13.2 Customers of the Dedicated IP address application will receive a Dedicated IP address on the terms and conditions as agreed in writing. A Dedicated IP address is an address that only the Customer can use via a Virtual Private Network (VPN). All persons assigned to this IP address will have secure access to the network – anywhere in the world. There is a maximum of one hundred (100) users per Dedicated IP address.
13.3 Customer is fully responsible for the use of the Dedicated IP addresses in line with applicable laws and regulations. If a Dedicated IP address assigned by Guardey to the Customer is blacklisted, in connection with its misuse, the Customer will be liable to Guardey without a reminder or other prior statement, a non-settable fine of €500 (in words: five hundred euros) due.
If and insofar as personal data for or originating from the Customer are processed in the context of the execution of the Agreement, Guardey will handle this personal data in a proper and careful manner and in accordance with the GDPR. For more information about how Guardey handles personal data, Guardey refers you to its Privacy Statement at [https://www.guardey.com/privacy-statement/].
Force majeure means circumstances that impede the performance of Guardey’s obligations under these Terms and the Agreement to which they apply, over which Guardey has no reasonable control, including late and/or delayed deliveries and incomplete deliveries by Guardey and temporary or partial unavailability of Software, your Account, Services, services caused by circumstances beyond Guardey’s reasonable control.

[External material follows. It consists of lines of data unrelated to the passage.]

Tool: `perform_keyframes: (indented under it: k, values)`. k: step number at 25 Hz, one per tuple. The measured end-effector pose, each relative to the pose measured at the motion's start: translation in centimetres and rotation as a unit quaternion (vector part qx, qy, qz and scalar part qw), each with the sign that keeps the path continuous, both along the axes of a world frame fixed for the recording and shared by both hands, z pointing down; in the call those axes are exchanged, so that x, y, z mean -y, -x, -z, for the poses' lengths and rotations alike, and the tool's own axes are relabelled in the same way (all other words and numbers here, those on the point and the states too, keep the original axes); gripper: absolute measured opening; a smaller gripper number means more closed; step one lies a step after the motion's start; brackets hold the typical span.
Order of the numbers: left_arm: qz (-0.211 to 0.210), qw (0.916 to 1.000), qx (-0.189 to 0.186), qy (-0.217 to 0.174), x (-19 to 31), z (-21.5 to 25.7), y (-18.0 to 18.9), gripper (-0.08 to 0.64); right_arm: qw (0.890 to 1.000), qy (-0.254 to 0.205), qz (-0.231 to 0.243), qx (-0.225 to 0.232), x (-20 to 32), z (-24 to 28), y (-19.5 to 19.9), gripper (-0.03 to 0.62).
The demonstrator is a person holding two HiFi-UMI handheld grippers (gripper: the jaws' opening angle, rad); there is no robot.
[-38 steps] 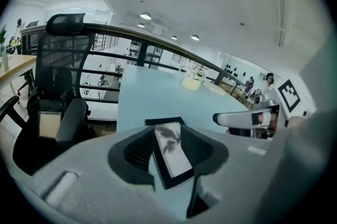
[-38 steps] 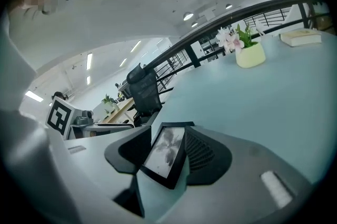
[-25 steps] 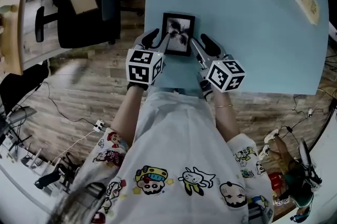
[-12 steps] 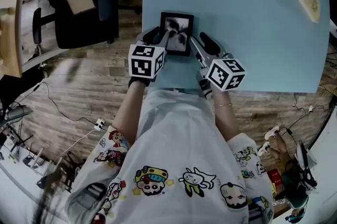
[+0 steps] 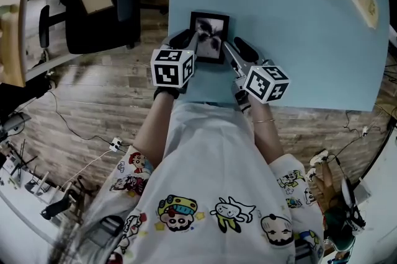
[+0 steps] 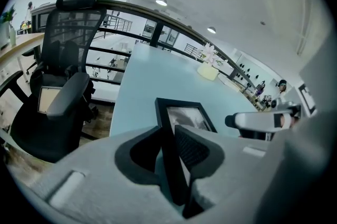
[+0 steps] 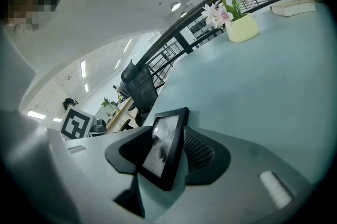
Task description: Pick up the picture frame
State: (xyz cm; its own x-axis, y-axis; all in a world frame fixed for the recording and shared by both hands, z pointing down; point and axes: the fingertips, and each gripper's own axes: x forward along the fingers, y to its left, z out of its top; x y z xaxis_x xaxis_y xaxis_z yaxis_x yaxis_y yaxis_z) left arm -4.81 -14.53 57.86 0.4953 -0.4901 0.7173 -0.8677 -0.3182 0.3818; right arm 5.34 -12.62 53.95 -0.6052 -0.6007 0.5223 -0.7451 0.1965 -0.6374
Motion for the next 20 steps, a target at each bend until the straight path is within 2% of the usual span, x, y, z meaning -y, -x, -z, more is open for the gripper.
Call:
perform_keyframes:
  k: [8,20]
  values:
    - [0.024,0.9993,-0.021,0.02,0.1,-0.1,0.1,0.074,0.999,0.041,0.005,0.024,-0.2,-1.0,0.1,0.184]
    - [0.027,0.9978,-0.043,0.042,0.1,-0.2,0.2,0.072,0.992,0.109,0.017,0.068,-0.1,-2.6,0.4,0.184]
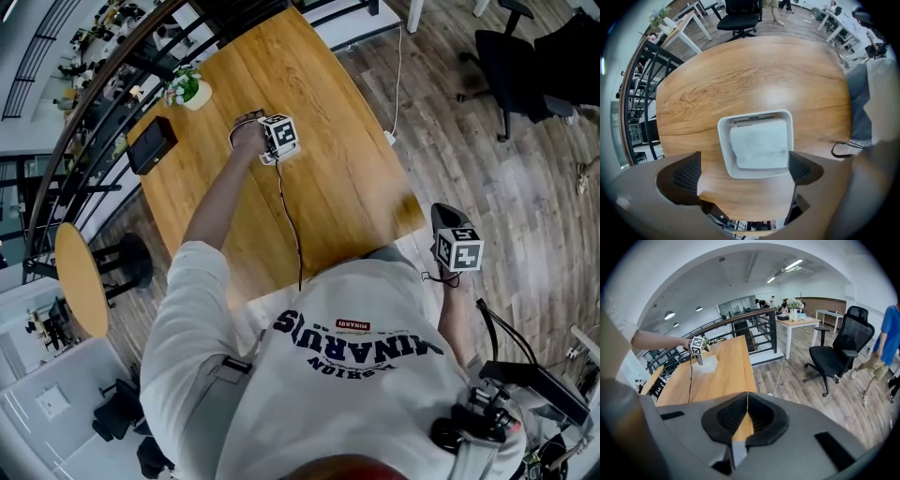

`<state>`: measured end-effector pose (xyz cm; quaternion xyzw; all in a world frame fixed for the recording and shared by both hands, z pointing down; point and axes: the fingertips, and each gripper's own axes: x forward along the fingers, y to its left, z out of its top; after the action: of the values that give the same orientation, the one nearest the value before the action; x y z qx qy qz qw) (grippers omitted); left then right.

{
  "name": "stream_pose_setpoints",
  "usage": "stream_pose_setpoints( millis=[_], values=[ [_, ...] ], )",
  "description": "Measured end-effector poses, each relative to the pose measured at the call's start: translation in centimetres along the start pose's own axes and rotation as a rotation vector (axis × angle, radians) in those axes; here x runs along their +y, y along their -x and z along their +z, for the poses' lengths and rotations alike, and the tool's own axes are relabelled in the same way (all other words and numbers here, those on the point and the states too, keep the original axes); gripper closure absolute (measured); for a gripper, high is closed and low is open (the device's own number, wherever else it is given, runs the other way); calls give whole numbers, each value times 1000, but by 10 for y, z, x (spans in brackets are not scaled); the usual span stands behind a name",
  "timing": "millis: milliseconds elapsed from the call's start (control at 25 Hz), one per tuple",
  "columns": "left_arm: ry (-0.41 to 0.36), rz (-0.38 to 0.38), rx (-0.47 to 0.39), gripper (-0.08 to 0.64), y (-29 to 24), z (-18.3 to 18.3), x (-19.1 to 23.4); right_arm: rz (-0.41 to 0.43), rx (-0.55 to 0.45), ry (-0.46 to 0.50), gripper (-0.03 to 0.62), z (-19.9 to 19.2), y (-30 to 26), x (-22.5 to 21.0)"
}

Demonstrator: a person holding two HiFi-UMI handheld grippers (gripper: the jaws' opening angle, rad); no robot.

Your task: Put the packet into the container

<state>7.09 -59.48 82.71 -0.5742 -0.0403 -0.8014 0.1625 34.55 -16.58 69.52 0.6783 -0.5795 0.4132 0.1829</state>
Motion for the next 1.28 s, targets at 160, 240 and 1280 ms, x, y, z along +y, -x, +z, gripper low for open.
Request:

In the event of force majeure, all Guardey’s obligations will be suspended. Should the period during which Guardey is unable to fulfill its obligations due to force majeure exceed ninety (90) calendar days, either party shall have the right to terminate the Agreement in writing, and Guardey shall have the right to terminate the Agreement for the Software and Services or otherwise. without any obligation to pay any compensation whatsoever arising out of or in connection with such dissolution.

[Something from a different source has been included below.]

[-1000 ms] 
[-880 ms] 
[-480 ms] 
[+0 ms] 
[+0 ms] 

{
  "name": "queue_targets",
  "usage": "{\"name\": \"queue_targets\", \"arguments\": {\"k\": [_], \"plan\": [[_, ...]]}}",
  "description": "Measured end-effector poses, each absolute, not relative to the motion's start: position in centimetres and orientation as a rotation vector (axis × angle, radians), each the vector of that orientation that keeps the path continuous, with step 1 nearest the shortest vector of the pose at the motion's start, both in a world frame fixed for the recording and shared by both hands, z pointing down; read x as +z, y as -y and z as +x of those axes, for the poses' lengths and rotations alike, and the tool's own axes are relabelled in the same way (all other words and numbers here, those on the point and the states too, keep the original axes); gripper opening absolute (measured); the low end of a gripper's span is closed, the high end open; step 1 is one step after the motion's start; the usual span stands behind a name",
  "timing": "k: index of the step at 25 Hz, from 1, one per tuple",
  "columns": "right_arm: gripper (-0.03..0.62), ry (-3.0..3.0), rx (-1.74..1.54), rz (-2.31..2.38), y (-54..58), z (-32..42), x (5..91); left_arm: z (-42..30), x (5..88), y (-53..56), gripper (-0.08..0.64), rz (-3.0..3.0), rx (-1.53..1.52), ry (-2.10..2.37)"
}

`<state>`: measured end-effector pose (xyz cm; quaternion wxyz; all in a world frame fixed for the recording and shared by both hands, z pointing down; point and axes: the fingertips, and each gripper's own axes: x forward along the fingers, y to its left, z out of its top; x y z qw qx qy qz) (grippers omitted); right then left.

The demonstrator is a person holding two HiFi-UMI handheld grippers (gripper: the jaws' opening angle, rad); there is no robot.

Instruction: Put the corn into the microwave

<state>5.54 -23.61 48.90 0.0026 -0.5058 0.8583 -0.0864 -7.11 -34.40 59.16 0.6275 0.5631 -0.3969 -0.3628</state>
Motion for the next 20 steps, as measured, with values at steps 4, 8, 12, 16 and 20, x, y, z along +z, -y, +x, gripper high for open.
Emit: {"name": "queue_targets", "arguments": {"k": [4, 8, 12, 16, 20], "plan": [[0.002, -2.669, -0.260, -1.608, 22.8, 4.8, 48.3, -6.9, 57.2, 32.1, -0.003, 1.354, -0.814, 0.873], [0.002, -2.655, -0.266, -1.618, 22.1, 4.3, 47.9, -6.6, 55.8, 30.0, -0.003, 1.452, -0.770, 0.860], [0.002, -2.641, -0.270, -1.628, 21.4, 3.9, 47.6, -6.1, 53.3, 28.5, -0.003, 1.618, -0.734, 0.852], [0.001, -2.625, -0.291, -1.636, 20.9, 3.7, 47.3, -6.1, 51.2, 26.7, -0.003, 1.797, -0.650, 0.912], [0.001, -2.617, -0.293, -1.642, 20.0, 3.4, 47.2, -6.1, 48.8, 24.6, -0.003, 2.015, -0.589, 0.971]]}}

If any provision of these Terms or the Agreement is determined by any competent court to be invalid or unenforceable, such invalidity or unenforceability shall not affect the remaining provisions of the Agreement or these Terms which are valid, binding and enforceable as well as in full. shall remain in effect and the invalid or unenforceable provisions shall be construed in a manner that most closely reflects the validity and enforceability of the parties as set forth in the agreement and these Terms.
No failure or delay by Guardey (or its licensors) to exercise any right or remedy as provided under these Terms or by law shall constitute a waiver of that or any other right or remedy, nor shall it interfere with the further exercise of exclude or limit that or any other right or remedy. No exercise or partial exercise of the foregoing right or remedy shall preclude or limit the further exercise of that or any other right or remedy. A waiver of any right or remedy may only be made upon a written statement to that effect signed by Guardey.
This Agreement and any agreements entered into pursuant to or in connection with this Agreement shall be governed by and construed in accordance with Dutch law.
All disputes in connection with this Agreement or the agreements concluded in implementation of or in connection with this Agreement will be submitted exclusively to the competent court of the District Court of The Hague.
For questions regarding these Terms, please contact Guardey at the following address: [email protected].